Only the stretch below from the line holding "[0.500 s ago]" through the line holding "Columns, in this" should be restated, word for word and with both ends included; pictures stay out.

# DATA SHOWN
------------------------------
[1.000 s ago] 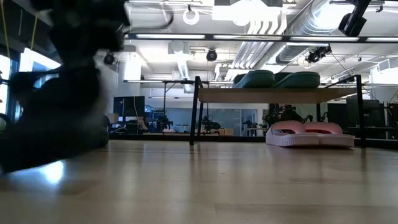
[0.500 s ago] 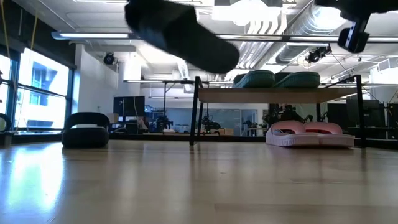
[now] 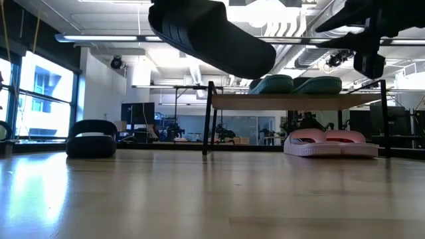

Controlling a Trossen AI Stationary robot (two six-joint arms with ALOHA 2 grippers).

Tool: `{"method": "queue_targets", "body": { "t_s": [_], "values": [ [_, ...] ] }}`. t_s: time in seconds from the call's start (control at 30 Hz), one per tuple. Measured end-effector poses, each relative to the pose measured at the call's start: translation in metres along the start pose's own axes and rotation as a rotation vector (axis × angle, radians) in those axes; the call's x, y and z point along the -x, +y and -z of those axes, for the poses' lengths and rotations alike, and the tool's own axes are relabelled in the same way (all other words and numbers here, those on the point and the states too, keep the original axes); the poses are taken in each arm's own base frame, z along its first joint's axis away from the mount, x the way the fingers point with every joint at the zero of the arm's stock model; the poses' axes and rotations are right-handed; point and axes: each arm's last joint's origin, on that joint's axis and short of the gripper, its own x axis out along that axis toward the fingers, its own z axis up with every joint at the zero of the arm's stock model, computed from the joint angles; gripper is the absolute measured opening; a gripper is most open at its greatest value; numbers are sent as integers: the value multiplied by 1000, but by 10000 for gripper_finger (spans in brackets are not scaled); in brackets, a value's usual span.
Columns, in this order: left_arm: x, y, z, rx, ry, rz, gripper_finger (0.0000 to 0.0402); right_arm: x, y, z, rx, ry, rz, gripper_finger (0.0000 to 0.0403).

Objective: Pick and place slides into the shelf
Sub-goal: Put the bottom black slides under the shelf

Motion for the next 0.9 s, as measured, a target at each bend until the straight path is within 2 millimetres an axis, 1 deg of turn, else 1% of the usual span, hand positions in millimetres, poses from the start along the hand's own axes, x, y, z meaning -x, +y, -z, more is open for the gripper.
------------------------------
# TASK ANSWER
[0.500 s ago] 
[now] 

Controlling a Trossen AI Stationary robot (two six-joint arms with ALOHA 2 grippers).

Tool: `{"method": "queue_targets", "body": { "t_s": [_], "values": [ [_, ...] ] }}`. t_s: time in seconds from the call's start (control at 30 Hz), one per tuple. Measured end-effector poses, each relative to the pose measured at the call's start: translation in metres along the start pose's own axes and rotation as a rotation vector (axis × angle, radians) in those axes; the call's x, y and z point along the -x, +y and -z of those axes, for the poses' lengths and rotations alike, and the tool's own axes are relabelled in the same way (all other words and numbers here, those on the point and the states too, keep the original axes); the poses are taken in each arm's own base frame, z along its first joint's axis away from the mount, x the way the fingers point with every joint at the zero of the arm's stock model; the poses' axes and rotations are right-handed; point and axes: each arm's last joint's origin, on that joint's axis and short of the gripper, its own x axis out along that axis toward the fingers, its own z axis up with every joint at the zero of the arm's stock model, computed from the joint angles; gripper is the absolute measured opening; a gripper is most open at its greatest value; numbers are sent as integers: the value multiplied by 1000, but by 10000 for gripper_finger (spans in brackets are not scaled); in brackets, a value's usual span.
Columns, in this order: left_arm: x, y, z, rx, ry, rz, gripper_finger (0.0000 to 0.0402); right_arm: x, y, z, rx, ry, rz, gripper_finger (0.0000 to 0.0403).

There is no more to the exercise.